- [DIRECTIONS FOR THIS TASK] For each line below that holds "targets", return the line as it stands.

- [DATASET EXTRACT]
--- START ---

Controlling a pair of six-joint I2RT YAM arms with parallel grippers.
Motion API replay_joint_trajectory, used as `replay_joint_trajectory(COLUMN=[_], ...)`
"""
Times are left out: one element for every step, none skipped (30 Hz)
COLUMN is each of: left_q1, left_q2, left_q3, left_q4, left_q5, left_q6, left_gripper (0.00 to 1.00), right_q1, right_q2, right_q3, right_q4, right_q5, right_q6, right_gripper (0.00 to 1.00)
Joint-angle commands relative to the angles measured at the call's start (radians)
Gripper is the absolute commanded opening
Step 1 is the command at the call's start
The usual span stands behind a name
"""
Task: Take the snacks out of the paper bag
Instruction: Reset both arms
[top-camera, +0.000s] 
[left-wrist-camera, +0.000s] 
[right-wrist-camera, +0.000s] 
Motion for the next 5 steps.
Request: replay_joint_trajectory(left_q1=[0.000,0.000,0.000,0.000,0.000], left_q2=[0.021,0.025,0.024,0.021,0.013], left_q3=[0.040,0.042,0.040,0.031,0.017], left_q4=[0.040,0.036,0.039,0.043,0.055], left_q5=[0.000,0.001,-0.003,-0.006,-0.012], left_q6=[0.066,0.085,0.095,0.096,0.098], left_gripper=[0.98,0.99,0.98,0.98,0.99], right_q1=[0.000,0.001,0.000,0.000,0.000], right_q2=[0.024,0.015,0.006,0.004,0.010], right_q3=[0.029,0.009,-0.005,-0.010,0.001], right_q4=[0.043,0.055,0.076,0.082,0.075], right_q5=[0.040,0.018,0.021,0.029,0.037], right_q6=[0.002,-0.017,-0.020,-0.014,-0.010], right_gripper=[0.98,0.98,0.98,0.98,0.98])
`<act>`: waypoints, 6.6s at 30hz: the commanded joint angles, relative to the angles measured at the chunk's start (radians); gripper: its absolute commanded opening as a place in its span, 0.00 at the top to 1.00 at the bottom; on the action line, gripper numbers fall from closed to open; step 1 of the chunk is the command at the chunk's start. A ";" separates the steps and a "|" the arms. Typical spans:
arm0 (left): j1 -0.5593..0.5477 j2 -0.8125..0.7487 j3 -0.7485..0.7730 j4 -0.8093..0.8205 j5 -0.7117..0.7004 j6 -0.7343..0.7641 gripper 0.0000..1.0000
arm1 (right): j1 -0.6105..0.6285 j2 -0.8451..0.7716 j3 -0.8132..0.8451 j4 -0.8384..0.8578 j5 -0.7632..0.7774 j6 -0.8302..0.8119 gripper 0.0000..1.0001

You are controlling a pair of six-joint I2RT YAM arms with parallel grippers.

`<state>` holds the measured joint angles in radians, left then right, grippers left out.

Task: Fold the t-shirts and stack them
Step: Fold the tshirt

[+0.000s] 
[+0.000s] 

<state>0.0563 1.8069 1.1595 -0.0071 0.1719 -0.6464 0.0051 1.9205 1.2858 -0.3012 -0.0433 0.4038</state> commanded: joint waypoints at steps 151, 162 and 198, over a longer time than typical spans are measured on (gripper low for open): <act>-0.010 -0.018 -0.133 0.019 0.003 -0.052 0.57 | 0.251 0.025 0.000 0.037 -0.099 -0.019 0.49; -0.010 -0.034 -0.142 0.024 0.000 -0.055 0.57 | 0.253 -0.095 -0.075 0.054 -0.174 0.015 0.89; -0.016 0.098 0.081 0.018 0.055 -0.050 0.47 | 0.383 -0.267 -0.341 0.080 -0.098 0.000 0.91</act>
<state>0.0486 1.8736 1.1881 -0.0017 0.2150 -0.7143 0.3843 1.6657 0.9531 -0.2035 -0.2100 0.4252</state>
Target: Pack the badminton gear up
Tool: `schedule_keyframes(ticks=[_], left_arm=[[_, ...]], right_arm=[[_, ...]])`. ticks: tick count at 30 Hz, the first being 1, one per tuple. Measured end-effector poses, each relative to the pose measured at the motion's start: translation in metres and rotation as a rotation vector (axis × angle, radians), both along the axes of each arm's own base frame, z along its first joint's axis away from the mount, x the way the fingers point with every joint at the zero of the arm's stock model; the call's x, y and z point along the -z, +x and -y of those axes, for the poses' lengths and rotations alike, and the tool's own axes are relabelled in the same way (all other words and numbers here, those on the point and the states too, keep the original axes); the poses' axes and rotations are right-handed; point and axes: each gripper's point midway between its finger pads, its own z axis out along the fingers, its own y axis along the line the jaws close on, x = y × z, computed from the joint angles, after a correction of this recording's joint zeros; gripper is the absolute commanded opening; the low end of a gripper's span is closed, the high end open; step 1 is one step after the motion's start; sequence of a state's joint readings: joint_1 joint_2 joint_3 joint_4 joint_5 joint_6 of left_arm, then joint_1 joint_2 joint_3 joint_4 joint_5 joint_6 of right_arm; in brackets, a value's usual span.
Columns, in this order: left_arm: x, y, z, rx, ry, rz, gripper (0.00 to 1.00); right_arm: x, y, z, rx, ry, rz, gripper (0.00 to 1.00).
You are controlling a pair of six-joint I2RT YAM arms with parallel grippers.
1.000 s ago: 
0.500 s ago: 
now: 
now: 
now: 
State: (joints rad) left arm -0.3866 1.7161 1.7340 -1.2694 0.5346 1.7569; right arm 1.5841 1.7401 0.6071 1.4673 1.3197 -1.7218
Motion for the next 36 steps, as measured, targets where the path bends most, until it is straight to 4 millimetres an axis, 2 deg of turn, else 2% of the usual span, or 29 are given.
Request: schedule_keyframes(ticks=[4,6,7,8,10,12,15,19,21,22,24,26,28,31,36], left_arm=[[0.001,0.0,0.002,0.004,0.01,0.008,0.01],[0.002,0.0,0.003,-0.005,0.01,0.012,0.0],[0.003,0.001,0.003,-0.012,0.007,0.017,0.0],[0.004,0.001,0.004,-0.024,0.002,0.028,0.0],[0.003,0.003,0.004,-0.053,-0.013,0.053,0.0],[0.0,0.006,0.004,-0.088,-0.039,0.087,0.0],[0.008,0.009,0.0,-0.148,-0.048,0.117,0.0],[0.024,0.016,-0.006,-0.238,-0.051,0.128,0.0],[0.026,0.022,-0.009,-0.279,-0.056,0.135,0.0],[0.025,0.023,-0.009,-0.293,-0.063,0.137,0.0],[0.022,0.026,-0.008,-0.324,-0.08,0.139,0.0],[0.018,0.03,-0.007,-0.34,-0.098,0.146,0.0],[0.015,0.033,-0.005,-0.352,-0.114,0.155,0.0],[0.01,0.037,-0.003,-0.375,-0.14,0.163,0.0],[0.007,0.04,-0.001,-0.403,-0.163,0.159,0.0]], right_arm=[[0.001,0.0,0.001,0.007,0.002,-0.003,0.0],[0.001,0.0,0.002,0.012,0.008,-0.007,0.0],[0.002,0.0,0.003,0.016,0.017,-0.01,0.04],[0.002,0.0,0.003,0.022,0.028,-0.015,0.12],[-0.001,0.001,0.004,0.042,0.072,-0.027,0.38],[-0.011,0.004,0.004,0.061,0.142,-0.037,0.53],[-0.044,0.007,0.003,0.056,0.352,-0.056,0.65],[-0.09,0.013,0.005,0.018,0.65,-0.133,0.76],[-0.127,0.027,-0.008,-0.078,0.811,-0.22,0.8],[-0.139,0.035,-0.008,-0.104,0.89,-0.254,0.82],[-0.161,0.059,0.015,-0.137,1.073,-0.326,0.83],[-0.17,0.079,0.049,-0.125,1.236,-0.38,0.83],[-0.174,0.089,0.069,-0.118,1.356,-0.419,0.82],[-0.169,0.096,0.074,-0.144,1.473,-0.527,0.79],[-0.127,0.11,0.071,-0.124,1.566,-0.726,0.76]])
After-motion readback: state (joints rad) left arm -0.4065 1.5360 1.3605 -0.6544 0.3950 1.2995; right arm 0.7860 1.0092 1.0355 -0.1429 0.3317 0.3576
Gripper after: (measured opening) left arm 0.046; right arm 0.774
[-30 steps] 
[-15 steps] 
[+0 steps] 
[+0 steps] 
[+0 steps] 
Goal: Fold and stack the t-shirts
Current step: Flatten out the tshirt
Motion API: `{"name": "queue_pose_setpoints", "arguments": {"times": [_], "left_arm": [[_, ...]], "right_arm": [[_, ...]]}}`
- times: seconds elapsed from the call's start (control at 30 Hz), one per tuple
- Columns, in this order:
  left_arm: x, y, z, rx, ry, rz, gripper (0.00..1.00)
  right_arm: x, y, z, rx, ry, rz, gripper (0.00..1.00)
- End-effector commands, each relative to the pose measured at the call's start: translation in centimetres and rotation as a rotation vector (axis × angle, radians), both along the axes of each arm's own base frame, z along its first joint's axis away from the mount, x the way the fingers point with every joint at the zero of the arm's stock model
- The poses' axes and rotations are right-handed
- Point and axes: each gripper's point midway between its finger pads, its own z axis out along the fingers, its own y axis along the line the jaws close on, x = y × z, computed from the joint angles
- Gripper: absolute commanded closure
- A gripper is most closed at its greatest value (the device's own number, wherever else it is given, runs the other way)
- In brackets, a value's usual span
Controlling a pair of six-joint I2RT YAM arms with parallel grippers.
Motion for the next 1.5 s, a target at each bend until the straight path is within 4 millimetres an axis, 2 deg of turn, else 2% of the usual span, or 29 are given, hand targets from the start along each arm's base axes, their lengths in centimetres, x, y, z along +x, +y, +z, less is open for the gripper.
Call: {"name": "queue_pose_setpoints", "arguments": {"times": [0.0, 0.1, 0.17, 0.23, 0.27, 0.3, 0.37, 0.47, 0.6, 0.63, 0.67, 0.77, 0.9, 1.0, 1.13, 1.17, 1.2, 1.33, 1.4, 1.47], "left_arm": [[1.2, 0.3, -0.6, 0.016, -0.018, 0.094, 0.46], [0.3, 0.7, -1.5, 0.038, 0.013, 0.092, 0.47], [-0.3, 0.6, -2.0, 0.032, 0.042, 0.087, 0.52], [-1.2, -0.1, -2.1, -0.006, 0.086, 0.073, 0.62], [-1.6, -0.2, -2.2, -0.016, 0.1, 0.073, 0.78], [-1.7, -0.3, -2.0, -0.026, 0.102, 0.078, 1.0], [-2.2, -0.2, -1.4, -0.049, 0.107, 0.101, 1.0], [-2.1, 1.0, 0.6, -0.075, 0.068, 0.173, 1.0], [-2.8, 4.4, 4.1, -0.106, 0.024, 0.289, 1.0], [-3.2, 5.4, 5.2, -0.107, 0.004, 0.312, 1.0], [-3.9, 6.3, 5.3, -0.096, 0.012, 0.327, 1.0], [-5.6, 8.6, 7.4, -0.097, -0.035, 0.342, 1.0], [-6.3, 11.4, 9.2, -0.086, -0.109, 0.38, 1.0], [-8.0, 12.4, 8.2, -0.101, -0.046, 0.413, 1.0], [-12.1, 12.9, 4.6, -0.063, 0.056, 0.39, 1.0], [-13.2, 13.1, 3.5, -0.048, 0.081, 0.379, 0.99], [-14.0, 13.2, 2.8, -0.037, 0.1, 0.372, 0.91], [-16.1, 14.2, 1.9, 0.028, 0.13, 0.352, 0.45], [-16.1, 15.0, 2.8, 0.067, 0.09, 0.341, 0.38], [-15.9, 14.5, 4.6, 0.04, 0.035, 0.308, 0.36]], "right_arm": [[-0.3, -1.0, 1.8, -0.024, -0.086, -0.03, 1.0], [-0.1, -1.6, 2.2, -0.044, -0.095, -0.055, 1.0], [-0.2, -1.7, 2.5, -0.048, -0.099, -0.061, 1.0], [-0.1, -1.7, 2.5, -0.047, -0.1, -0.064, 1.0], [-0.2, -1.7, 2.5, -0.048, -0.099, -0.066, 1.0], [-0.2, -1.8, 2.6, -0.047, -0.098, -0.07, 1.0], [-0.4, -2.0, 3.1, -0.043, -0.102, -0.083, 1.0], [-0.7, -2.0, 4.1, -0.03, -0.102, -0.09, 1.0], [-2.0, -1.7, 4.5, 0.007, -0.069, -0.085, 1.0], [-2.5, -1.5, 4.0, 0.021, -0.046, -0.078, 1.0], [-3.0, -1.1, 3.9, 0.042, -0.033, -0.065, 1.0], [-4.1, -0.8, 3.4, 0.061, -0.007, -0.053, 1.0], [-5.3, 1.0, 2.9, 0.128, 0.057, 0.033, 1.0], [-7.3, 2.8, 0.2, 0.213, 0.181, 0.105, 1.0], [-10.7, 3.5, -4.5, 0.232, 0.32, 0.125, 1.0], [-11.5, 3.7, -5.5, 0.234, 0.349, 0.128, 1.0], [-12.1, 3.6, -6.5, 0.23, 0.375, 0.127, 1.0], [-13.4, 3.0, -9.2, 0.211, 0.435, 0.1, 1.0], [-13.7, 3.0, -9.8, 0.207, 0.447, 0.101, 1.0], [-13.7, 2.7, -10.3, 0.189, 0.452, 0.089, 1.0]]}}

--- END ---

- [TASK OUTPUT]
Motion for the next 36 steps, as measured, targets where the path bends most, until it is straight to 4 millimetres an axis, 2 deg of turn, else 2% of the usual span, or 29 are given.
Motion for the next 1.5 s, a target at each bend until the straight path is within 4 millimetres an axis, 2 deg of turn, else 2% of the usual span, or 29 are given, hand targets from the start along each arm's base axes, their lengths in centimetres, x, y, z along +x, +y, +z, less is open for the gripper.

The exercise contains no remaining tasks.